» **Items listed in a dataset**
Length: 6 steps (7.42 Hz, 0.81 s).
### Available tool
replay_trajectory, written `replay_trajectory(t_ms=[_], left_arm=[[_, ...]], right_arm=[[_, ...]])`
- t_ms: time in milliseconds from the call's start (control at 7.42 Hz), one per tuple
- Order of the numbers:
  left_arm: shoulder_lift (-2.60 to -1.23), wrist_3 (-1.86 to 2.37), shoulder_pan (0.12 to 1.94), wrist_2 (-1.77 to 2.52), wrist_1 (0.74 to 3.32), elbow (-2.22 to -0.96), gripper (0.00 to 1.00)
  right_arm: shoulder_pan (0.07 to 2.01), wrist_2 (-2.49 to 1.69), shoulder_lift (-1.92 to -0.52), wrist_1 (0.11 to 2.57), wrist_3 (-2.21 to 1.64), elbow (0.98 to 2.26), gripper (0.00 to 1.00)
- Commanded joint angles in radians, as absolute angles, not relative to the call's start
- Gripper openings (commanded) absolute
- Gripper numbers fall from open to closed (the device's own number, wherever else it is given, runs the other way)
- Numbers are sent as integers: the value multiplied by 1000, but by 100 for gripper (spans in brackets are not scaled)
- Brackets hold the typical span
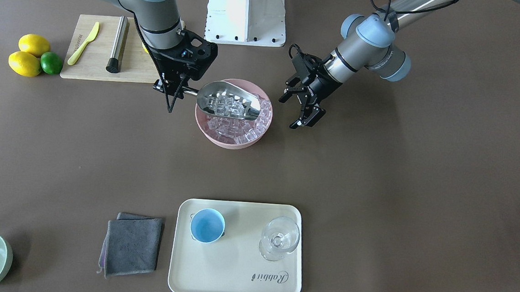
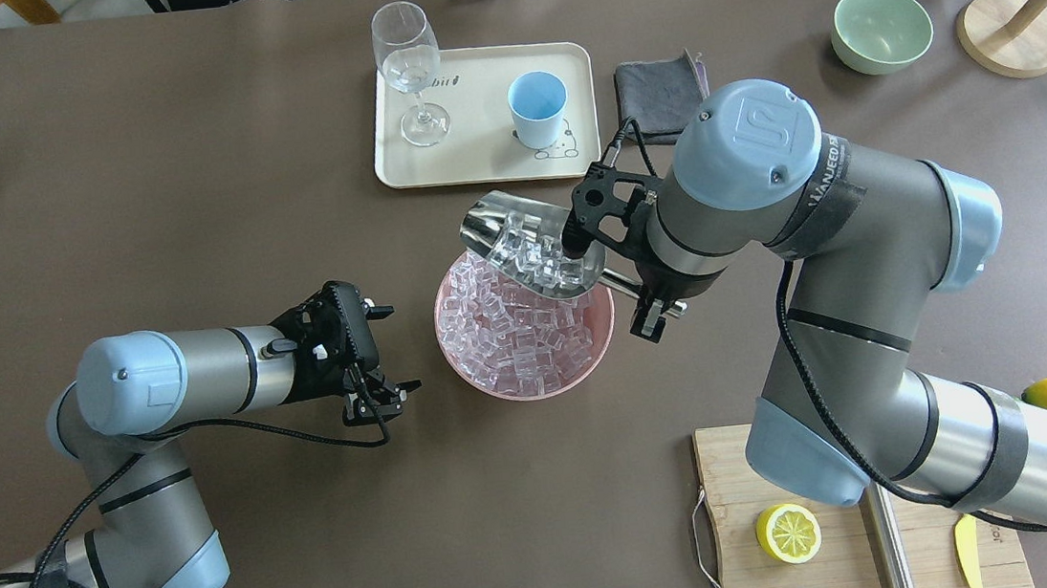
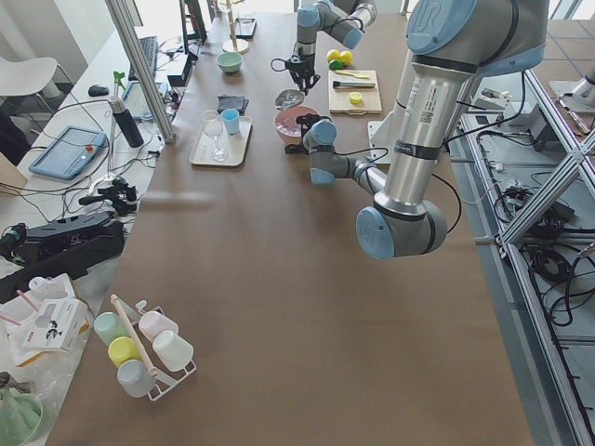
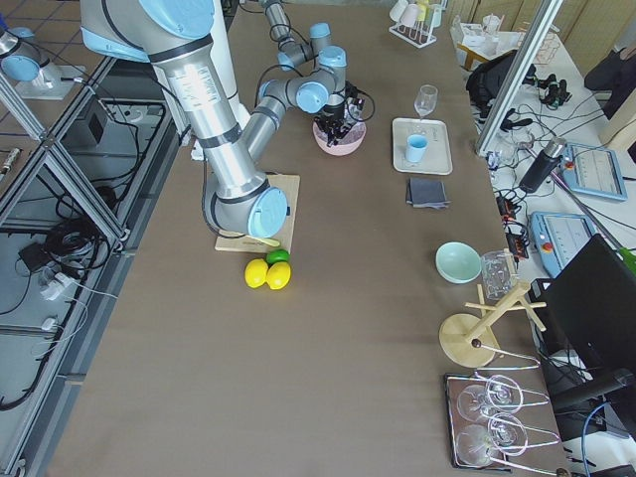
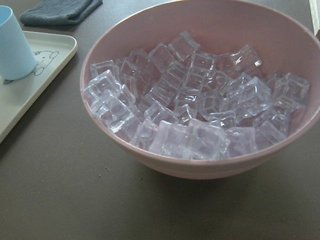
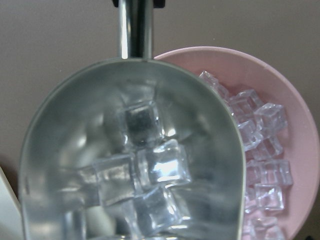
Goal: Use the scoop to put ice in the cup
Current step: 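Lift the ice-filled scoop toward the blue cup while the left arm withdraws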
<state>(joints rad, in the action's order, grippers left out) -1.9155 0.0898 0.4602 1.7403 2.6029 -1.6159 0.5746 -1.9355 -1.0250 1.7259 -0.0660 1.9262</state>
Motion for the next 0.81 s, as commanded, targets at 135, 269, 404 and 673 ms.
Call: replay_trajectory(t_ms=[135, 269, 404, 673], left_arm=[[-1826, 94, 483, 1741, 2438, -1799, 98], [-1803, 94, 504, 1743, 2357, -1857, 98], [-1774, 94, 537, 1747, 2286, -1905, 98], [-1740, 95, 609, 1770, 2174, -1983, 98]], right_arm=[[621, -1962, -1008, 1819, -541, 1924, 0], [626, -1968, -994, 1831, -693, 1916, 0], [629, -1970, -986, 1833, -927, 1908, 0], [678, -2055, -976, 1841, -1014, 1884, 0]])
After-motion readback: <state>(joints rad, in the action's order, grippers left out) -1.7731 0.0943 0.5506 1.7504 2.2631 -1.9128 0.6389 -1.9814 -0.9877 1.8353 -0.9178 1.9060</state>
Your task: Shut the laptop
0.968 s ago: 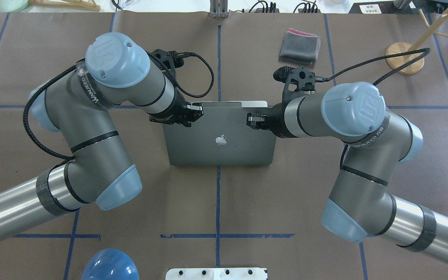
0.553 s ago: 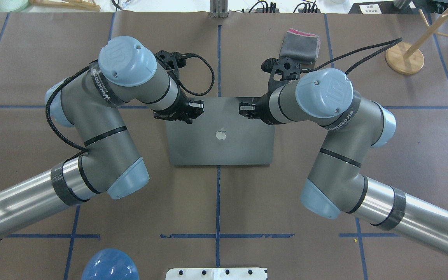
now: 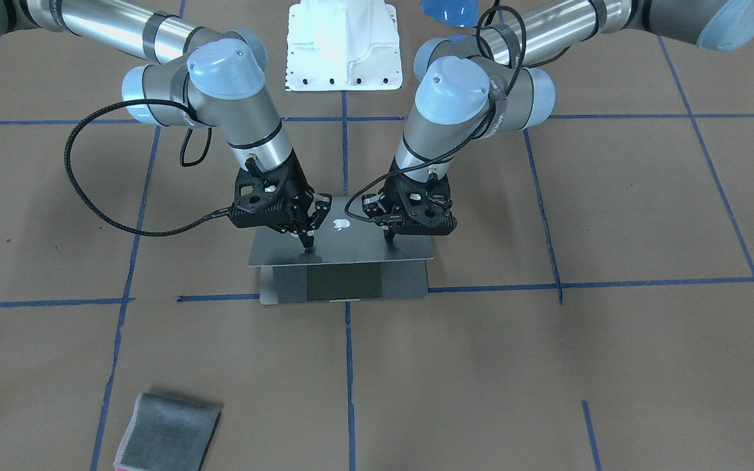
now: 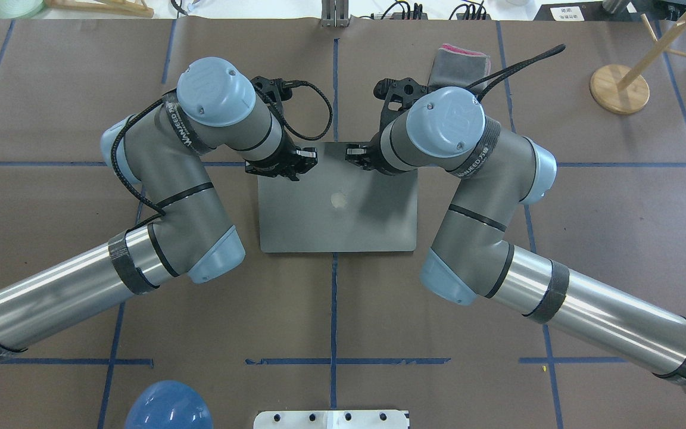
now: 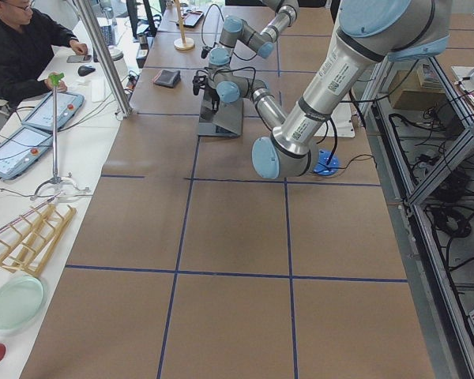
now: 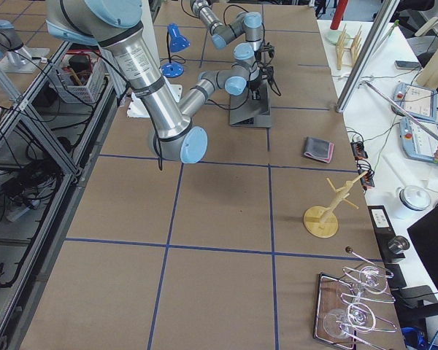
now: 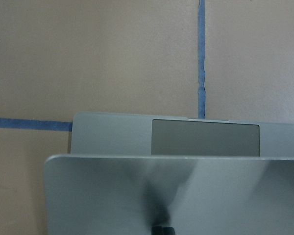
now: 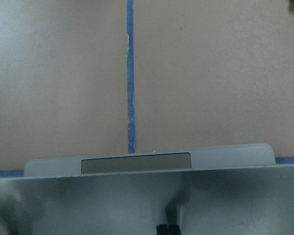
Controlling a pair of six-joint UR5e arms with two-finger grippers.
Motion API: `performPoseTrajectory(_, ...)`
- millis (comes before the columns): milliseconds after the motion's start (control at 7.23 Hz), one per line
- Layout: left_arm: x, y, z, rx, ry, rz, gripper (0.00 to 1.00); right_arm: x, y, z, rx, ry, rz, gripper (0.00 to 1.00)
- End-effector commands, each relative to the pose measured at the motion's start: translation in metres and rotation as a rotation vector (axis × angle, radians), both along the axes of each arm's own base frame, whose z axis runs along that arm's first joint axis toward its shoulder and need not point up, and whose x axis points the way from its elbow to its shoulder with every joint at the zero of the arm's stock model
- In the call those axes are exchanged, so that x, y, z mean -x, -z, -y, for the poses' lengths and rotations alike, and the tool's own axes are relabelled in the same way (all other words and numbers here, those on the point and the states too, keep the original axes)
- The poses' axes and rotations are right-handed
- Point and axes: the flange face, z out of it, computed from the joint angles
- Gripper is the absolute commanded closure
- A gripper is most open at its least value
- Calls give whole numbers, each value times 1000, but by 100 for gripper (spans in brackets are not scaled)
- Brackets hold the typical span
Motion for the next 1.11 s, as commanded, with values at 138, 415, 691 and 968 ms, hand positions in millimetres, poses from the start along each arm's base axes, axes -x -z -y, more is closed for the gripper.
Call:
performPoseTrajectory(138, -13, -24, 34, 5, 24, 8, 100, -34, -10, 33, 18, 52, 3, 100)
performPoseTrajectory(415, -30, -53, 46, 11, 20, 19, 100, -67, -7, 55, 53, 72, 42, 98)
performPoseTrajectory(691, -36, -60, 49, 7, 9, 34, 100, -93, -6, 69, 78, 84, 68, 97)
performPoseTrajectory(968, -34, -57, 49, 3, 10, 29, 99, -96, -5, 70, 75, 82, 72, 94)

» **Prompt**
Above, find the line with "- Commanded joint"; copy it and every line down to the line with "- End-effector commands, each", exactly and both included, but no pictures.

» **Answer to the problem**
- Commanded joint angles in radians, as absolute angles, not relative to the call's start
- Gripper openings (commanded) absolute
- Gripper numbers fall from open to closed (the device's own number, wherever else it is given, runs the other way)
- Numbers are sent as integers: the value multiplied by 1000, but by 100 for gripper (spans in brackets are not scaled)
- Brackets hold the typical span
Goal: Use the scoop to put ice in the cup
Current step: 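Lift the ice-filled scoop toward the blue cup while the left arm withdraws
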<state>(joints rad, in the action's order, grippers left out) -1.9155 0.0898 0.4602 1.7403 2.6029 -1.6159 0.5746 -1.9355 -1.0250 1.7259 -0.0660 1.9262</state>
Motion for the next 0.81 s, as commanded, targets at 135, 269, 404 and 673 ms.
Call: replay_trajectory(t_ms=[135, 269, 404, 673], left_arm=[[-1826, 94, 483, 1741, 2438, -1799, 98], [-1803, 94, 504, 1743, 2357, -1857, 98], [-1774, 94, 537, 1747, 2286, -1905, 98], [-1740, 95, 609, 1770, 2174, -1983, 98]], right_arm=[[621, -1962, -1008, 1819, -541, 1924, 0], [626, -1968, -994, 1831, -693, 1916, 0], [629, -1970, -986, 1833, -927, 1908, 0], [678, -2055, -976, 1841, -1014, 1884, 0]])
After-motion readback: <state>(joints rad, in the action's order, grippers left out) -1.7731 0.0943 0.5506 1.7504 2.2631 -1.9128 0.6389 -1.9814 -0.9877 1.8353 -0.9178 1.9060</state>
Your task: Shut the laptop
0.968 s ago: 
0.553 s ago: 
now: 
now: 
now: 
now: 
now: 
now: 
Controlling a pair of six-joint UR5e arms with two-finger grippers.
Motion API: `performPoseTrajectory(_, ...)`
- millis (comes before the columns): milliseconds after the motion's start (control at 7.23 Hz), one per line
- Layout: left_arm: x, y, z, rx, ry, rz, gripper (0.00 to 1.00); right_arm: x, y, z, rx, ry, rz, gripper (0.00 to 1.00)
- End-effector commands, each relative to the pose measured at the motion's start: translation in metres and rotation as a rotation vector (axis × angle, radians), both along the axes of each arm's own base frame, whose z axis runs along that arm's first joint axis toward its shoulder and need not point up, and whose x axis points the way from its elbow to its shoulder with every joint at the zero of the arm's stock model

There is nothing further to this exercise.